Exercise directions:
A faithful copy of all the data is required; pictures should not be included.
· · · · ·
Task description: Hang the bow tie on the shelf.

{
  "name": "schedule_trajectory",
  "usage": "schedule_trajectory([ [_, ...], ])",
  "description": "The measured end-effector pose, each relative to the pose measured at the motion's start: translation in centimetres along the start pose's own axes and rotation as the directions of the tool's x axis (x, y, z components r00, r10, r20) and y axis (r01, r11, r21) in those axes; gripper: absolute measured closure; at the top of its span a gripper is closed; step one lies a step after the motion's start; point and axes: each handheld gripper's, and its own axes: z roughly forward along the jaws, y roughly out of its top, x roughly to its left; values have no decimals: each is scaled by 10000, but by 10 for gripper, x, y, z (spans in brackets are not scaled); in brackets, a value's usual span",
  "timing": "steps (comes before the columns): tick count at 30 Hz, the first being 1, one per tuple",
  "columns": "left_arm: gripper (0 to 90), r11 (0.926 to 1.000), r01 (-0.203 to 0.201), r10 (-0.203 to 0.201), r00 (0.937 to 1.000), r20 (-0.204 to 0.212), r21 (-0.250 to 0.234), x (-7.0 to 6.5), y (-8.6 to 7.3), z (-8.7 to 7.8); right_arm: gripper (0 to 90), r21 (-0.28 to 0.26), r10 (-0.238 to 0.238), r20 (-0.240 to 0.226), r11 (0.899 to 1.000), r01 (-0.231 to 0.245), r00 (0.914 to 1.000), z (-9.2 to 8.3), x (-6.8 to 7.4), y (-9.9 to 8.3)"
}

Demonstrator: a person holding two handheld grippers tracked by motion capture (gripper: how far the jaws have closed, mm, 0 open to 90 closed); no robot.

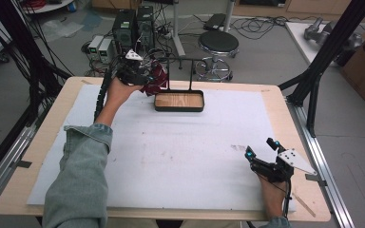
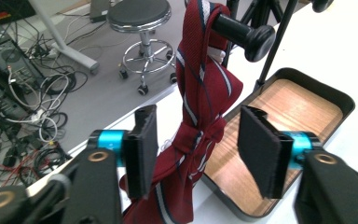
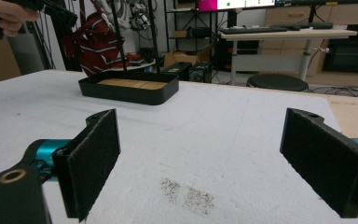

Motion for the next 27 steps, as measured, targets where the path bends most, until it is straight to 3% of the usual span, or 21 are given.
schedule_trajectory([
  [6, 437, 9998, 69, -69, 10000, 26, -183, 0, -4, -18, 111, -2, -27, 27, 10000, 27, 10000, 0, 0, 0],
  [12, 424, 9967, 343, -345, 9994, -16, -742, 4, -12, -44, 111, 1, -26, 50, 10000, 26, 10000, 0, 0, 0],
  [20, 401, 9841, 531, -532, 9986, 43, -1697, 7, -20, -83, 111, -42, -7, 105, 10000, 8, 9999, 0, -1, 0],
  [27, 379, 9703, 527, -525, 9986, 68, -2360, 1, -26, -114, 111, -53, 9, 153, 10000, -8, 9999, 0, -1, 0],
])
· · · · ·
Task solution:
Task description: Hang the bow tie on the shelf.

{
  "name": "schedule_trajectory",
  "usage": "schedule_trajectory([ [_, ...], ])",
  "description": "The measured end-effector pose, each relative to the pose measured at the motion's start: translation in centimetres along the start pose's own axes and rotation as the directions of the tool's x axis (x, y, z components r00, r10, r20) and y axis (r01, r11, r21) in those axes; gripper: absolute measured closure; at the top of its span a gripper is closed; step one lies a step after the motion's start; point and axes: each handheld gripper's, and its own axes: z roughly forward along the jaws, y roughly out of its top, x roughly to its left; values have no decimals: each is scaled by 10000, but by 10 for gripper, x, y, z (spans in brackets are not scaled); in brackets, a value's usual span",
  "timing": "steps (comes before the columns): tick count at 30 Hz, the first being 1, one per tuple",
  "columns": "left_arm: gripper (0 to 90), r11 (0.926 to 1.000), r01 (-0.203 to 0.201), r10 (-0.203 to 0.201), r00 (0.937 to 1.000), r20 (-0.204 to 0.212), r21 (-0.250 to 0.234), x (-7.0 to 6.5), y (-8.6 to 7.3), z (-8.7 to 7.8); right_arm: gripper (0 to 90), r21 (-0.28 to 0.26), r10 (-0.238 to 0.238), r20 (-0.240 to 0.226), r11 (0.899 to 1.000), r01 (-0.231 to 0.245), r00 (0.914 to 1.000), z (-9.2 to 8.3), x (-6.8 to 7.4), y (-9.9 to 8.3)"
}

Demonstrator: a person holding two handheld grippers tracked by motion capture (gripper: how far the jaws have closed, mm, 0 open to 90 closed); no robot.


Motion for the next 27 steps, as measured, targets where the path bends most, until it is straight to 3% of the usual span, or 21 are given.
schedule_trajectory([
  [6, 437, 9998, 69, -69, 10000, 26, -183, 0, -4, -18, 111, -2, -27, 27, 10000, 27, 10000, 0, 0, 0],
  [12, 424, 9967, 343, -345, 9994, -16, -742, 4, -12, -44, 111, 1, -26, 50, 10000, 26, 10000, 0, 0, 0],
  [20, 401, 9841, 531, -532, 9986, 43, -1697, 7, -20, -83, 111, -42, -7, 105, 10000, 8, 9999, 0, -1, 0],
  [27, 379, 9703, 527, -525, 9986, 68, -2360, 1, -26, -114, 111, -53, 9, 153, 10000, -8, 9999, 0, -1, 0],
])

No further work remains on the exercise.